━━━━━ RECORDS PROVIDED ━━━━━
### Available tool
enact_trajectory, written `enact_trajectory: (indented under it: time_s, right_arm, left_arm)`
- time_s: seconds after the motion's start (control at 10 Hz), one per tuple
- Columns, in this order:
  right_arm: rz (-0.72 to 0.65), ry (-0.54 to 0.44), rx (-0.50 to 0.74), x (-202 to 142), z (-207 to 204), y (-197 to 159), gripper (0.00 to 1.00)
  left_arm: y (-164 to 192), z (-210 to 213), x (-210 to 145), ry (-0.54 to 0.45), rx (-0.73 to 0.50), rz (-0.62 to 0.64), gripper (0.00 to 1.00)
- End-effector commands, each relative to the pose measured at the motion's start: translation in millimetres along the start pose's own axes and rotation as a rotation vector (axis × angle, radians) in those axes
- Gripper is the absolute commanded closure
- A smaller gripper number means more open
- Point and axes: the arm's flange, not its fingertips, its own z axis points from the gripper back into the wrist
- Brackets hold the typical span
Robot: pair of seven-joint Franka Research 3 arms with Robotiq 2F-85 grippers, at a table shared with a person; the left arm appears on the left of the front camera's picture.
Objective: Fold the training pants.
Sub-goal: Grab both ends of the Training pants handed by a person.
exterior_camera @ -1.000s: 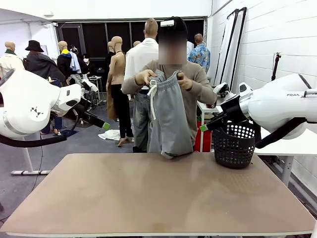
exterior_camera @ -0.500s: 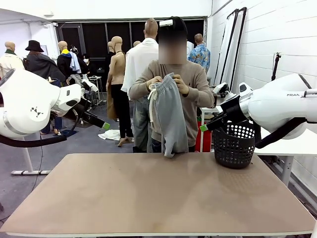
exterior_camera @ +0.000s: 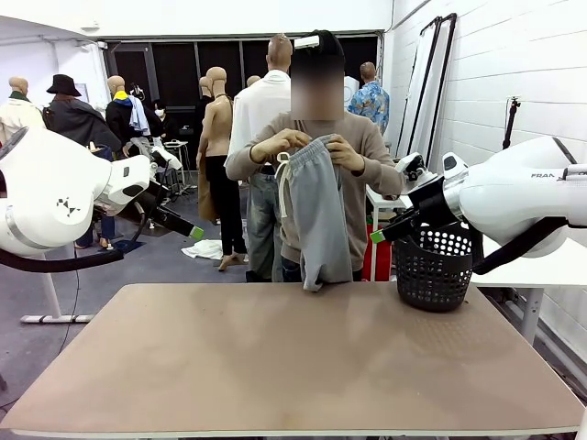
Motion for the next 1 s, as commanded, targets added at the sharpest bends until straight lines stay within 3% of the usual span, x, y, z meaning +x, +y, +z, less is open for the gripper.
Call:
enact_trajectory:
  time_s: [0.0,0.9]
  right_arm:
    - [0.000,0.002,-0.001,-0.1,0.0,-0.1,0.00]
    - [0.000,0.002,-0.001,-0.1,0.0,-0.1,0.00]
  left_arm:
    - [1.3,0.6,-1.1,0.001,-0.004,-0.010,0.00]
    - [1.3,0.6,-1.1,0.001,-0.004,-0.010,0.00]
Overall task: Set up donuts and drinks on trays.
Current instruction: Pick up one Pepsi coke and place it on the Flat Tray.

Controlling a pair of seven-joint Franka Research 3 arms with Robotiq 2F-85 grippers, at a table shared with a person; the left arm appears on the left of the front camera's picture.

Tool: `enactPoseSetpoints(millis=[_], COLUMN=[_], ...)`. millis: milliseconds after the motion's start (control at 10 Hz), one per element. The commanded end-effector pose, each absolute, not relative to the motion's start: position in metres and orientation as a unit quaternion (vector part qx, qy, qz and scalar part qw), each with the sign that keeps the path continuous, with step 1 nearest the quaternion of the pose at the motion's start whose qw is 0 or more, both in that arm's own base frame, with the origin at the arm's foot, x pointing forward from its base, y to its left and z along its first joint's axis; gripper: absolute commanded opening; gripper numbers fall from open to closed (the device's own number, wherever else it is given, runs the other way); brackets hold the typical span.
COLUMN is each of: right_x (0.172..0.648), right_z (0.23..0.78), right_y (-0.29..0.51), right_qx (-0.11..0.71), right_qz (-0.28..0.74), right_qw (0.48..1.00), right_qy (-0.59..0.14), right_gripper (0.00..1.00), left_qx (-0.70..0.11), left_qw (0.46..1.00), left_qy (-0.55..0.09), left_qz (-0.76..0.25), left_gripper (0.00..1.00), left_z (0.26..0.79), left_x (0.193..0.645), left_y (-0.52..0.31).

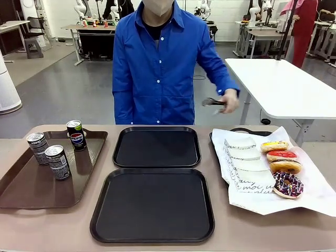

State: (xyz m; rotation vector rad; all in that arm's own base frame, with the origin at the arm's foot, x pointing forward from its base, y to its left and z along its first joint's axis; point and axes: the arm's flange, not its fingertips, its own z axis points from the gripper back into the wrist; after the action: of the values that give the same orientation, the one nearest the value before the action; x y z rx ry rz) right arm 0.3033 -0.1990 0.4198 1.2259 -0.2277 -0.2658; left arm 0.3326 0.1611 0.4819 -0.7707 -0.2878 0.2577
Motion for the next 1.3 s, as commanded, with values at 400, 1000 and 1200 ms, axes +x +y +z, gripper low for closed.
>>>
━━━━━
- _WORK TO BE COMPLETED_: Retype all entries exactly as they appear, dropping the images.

- _EXERCISE OUTPUT_:
### Available tool
enact_trajectory, written `enact_trajectory: (indented under it: time_s, right_arm, left_arm)`
- time_s: seconds after the motion's start (control at 10 Hz), one per tuple
- Columns, in this order:
  right_arm: rz (-0.72 to 0.65), ry (-0.54 to 0.44), rx (-0.50 to 0.74), x (-202 to 142), z (-207 to 204), y (-197 to 159), gripper (0.00 to 1.00)
  left_arm: y (-164 to 192), z (-210 to 213), x (-210 to 145), ry (-0.54 to 0.45), rx (-0.73 to 0.50), rz (-0.62 to 0.64), gripper (0.00 to 1.00)
- End-effector commands, each relative to the pose measured at the motion's start: translation in millimetres along the start pose's own axes and rotation as a rotation vector (axis × angle, radians) in those axes
- Gripper is the absolute commanded closure
- A smaller gripper number means more open
- Point and axes: the arm's flange, not its fingertips, its own z axis points from the gripper back into the wrist
- Brackets hold the typical span
Robot: pair of seven-joint Franka Research 3 arms with Robotiq 2F-85 grippers, at a table shared with a person; the left arm appears on the left of the front camera's picture.
Objective: Fold the training pants.
Sub-goal: Grab both ends of the Training pants handed by a person.
exterior_camera @ -1.000s: 
exterior_camera @ -0.500s: 
exterior_camera @ +0.000s: 
Motion for the next 1 s, as commanded, targets added at the sharpest bends until straight lines stay within 3% of the usual span, x, y, z meaning +x, +y, +z, less is open for the gripper.
Call:
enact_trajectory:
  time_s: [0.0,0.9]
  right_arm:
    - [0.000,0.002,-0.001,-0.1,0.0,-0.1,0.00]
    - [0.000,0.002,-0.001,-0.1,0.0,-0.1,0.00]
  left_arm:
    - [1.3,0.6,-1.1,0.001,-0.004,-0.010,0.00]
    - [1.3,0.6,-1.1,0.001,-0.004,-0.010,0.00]
Overall task: Set up donuts and drinks on trays.
Current instruction: Pick up one Pepsi coke and place it on the Flat Tray.

Controlling a pair of seven-joint Franka Research 3 arms with Robotiq 2F-85 grippers, at a table shared with a person; the left arm appears on the left of the front camera's picture.

Tool: `enactPoseSetpoints(millis=[_], COLUMN=[_], ...)`. millis: milliseconds after the motion's start (control at 10 Hz), one per element. The commanded end-effector pose, each absolute, not relative to the motion's start: position in metres and orientation as a unit quaternion (vector part qx, qy, qz and scalar part qw), each with the sign that keeps the path continuous, with step 1 nearest the quaternion of the pose at the motion's start whose qw is 0 or more, both in that arm's own base frame, with the origin at the arm's foot, x pointing forward from its base, y to its left and z along its first joint's axis; gripper: absolute commanded opening; gripper numbers fall from open to closed (the device's own number, wherever else it is given, runs the other way); brackets hold the typical span.
COLUMN is each of: right_x (0.172..0.648), right_z (0.23..0.78), right_y (-0.29..0.51), right_qx (-0.11..0.71), right_qz (-0.28..0.74), right_qw (0.48..1.00), right_qy (-0.59..0.14), right_gripper (0.00..1.00), left_qx (-0.70..0.11), left_qw (0.46..1.00), left_qy (-0.55..0.09), left_qz (-0.76..0.25), left_gripper (0.00..1.00), left_z (0.26..0.79), left_x (0.193..0.645), left_y (-0.52..0.31).


State: (xyz m; rotation vector rad; all in that arm's own base frame, with the origin at the arm's foot, x pointing forward from its base, y to its left and z along its first joint's axis; point and axes: the arm's flange, not its fingertips, its own z axis points from the gripper back into the wrist; after the action: of the values that give the same orientation, the one nearest the value before the action; x y z rx ry rz) right arm 0.3033 -0.1990 0.4198 1.2259 -0.2277 -0.2658; left arm 0.3326 0.1611 0.4819 -0.7707 -0.2878 0.2577
Motion for the next 1.3 s, as commanded, with values at 400, 1000 and 1200 ms, axes +x +y +z, gripper low for closed.
>>>

The work for this exercise is now done.